Task brief:
Match the word "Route". Return each line of the data below where it appears.

Data to process:

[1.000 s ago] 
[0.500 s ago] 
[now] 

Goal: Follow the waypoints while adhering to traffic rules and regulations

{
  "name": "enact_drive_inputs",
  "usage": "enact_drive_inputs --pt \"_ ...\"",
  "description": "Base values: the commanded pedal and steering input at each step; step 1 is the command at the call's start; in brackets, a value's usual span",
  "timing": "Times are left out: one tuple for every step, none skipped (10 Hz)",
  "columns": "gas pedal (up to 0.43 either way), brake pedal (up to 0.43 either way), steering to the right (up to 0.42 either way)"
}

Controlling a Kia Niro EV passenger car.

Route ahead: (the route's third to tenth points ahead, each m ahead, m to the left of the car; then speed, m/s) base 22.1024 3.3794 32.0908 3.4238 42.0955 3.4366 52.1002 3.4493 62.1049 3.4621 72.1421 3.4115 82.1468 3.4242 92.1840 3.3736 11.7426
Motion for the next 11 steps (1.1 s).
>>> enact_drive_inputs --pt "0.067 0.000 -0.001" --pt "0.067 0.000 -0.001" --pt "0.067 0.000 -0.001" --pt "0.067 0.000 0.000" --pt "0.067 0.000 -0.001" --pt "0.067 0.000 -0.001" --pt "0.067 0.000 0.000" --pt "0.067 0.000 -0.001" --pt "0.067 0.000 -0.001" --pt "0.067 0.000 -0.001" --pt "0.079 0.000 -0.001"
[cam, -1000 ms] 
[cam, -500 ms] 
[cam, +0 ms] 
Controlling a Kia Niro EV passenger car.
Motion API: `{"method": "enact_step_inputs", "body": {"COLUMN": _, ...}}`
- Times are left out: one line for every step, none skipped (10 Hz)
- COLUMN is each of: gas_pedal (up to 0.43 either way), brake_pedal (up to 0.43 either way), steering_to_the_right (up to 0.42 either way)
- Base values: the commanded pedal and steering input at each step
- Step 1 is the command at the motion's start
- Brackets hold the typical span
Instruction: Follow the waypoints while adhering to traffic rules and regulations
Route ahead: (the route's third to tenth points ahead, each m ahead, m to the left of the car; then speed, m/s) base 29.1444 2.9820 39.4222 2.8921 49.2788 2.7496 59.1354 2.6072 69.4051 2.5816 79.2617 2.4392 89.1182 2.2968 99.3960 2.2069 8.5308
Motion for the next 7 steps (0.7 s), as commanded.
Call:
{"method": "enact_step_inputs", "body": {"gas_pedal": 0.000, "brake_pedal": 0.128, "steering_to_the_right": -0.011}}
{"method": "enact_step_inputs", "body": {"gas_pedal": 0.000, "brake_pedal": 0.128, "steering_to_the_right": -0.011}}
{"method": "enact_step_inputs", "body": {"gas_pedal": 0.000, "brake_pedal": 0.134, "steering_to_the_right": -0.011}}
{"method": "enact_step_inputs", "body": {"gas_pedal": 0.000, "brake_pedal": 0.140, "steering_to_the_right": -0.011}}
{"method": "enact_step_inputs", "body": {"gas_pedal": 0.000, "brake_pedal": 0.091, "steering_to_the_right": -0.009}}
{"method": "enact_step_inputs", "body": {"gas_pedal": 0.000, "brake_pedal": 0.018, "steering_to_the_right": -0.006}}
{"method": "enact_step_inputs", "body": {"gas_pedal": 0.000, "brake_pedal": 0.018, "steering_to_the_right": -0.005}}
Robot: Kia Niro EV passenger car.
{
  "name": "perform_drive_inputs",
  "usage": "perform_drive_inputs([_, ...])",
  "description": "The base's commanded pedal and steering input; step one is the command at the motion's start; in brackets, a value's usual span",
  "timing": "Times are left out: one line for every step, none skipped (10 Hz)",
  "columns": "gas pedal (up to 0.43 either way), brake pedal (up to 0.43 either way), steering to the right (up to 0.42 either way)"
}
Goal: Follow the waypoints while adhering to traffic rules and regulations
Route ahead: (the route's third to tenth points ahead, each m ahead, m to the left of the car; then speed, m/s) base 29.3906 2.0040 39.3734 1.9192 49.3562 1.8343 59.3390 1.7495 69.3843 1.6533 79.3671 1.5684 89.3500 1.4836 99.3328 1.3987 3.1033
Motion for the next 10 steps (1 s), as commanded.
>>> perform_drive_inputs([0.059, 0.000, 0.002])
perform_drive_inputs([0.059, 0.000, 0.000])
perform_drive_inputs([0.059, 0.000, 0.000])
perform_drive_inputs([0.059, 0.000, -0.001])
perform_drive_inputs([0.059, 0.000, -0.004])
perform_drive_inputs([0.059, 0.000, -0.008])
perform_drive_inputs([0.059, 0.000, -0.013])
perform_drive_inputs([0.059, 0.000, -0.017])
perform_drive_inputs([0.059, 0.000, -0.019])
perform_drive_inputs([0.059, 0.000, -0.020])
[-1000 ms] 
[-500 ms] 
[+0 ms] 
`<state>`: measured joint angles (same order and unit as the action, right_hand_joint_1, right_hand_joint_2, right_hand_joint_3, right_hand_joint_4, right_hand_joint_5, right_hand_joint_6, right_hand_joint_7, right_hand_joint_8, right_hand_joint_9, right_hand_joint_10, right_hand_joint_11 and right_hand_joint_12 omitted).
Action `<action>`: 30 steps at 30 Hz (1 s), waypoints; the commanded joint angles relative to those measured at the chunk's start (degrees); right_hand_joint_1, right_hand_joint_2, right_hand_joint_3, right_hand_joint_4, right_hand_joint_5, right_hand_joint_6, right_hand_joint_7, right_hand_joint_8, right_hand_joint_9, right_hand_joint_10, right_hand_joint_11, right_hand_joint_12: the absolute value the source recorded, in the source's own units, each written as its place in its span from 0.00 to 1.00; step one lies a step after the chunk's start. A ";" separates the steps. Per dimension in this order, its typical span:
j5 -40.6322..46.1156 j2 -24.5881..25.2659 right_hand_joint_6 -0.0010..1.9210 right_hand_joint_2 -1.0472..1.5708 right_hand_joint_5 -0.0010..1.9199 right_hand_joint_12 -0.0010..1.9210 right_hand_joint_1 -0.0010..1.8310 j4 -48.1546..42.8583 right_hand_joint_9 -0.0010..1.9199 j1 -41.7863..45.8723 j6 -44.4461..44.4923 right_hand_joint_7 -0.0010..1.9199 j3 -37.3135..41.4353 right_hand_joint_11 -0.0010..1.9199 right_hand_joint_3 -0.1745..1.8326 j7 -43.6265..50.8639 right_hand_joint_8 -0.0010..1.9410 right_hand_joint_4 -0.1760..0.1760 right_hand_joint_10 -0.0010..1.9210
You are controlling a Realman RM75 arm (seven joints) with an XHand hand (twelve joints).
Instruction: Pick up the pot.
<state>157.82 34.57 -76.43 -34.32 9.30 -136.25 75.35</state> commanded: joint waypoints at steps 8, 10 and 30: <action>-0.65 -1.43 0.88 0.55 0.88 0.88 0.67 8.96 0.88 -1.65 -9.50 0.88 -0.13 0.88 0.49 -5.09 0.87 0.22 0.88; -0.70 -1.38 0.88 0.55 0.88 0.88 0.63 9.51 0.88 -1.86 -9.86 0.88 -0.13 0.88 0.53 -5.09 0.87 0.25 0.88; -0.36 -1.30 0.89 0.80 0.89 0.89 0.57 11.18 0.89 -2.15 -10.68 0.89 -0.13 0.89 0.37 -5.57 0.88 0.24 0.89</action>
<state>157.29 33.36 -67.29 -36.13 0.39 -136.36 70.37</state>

Response area:
Route ahead: (the route's third to tenth points ahead, each m ahead, m to the left of the car; then speed, m/s) base 22.1024 3.3794 32.0908 3.4238 42.0955 3.4366 52.1002 3.4493 62.1049 3.4621 72.1421 3.4115 82.1468 3.4242 92.1840 3.3736 11.7426
Route ahead: (the route's third to tenth points ahead, each m ahead, m to the left of the car; then speed, m/s) base 29.1444 2.9820 39.4222 2.8921 49.2788 2.7496 59.1354 2.6072 69.4051 2.5816 79.2617 2.4392 89.1182 2.2968 99.3960 2.2069 8.5308
Route ahead: (the route's third to tenth points ahead, each m ahead, m to the left of the car; then speed, m/s) base 29.3906 2.0040 39.3734 1.9192 49.3562 1.8343 59.3390 1.7495 69.3843 1.6533 79.3671 1.5684 89.3500 1.4836 99.3328 1.3987 3.1033

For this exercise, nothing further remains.